Set down nothing except the lines starting at the one with "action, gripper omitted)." and ending at the final line of the material, each word for word.

***

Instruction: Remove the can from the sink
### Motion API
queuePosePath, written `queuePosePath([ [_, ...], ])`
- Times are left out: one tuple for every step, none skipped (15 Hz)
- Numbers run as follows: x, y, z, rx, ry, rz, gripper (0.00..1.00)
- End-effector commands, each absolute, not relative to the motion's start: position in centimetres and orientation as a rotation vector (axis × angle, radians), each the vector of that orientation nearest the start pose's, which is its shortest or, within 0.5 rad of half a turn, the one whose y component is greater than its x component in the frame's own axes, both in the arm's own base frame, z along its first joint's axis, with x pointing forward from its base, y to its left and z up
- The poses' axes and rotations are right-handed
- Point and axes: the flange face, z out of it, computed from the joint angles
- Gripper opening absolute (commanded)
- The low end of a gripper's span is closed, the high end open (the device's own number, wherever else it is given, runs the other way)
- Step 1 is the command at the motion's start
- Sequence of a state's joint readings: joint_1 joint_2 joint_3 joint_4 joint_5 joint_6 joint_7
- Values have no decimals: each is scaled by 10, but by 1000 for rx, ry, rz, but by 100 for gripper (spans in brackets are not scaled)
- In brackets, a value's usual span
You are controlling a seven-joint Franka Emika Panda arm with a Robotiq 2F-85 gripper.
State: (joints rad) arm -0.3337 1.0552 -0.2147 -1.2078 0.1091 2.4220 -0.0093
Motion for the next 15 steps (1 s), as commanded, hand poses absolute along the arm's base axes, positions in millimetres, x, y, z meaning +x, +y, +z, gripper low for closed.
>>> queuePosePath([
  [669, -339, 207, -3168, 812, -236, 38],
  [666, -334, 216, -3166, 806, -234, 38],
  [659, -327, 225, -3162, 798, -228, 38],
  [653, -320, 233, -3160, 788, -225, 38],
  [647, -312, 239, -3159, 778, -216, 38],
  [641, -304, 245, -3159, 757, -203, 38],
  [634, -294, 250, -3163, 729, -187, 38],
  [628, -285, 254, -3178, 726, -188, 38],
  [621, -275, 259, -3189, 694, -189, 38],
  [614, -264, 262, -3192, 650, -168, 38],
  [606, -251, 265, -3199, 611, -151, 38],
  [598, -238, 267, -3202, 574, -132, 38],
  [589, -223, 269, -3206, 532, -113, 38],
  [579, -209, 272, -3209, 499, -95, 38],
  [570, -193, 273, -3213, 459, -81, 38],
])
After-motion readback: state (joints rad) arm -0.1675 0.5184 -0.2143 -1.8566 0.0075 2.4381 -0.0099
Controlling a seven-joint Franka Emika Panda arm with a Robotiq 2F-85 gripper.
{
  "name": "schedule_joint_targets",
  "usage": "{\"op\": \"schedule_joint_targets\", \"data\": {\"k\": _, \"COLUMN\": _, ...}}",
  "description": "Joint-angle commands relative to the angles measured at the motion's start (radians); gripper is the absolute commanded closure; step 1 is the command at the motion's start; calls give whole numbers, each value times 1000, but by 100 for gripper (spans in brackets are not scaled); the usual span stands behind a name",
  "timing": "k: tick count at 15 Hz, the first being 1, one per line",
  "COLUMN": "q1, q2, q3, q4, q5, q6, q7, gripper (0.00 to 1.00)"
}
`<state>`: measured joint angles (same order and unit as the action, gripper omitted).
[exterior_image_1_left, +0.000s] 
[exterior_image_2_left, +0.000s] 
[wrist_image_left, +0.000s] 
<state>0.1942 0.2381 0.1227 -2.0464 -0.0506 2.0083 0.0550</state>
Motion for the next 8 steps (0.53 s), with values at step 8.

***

▶ _Answer to this problem_:
`<state>`: measured joint angles (same order and unit as the action, gripper omitted).
[exterior_image_1_left, +0.000s] 
[exterior_image_2_left, +0.000s] 
[wrist_image_left, +0.000s] 
<state>0.1942 0.2381 0.1227 -2.0464 -0.0506 2.0083 0.0550</state>
Motion for the next 8 steps (0.53 s), with values at step 8.

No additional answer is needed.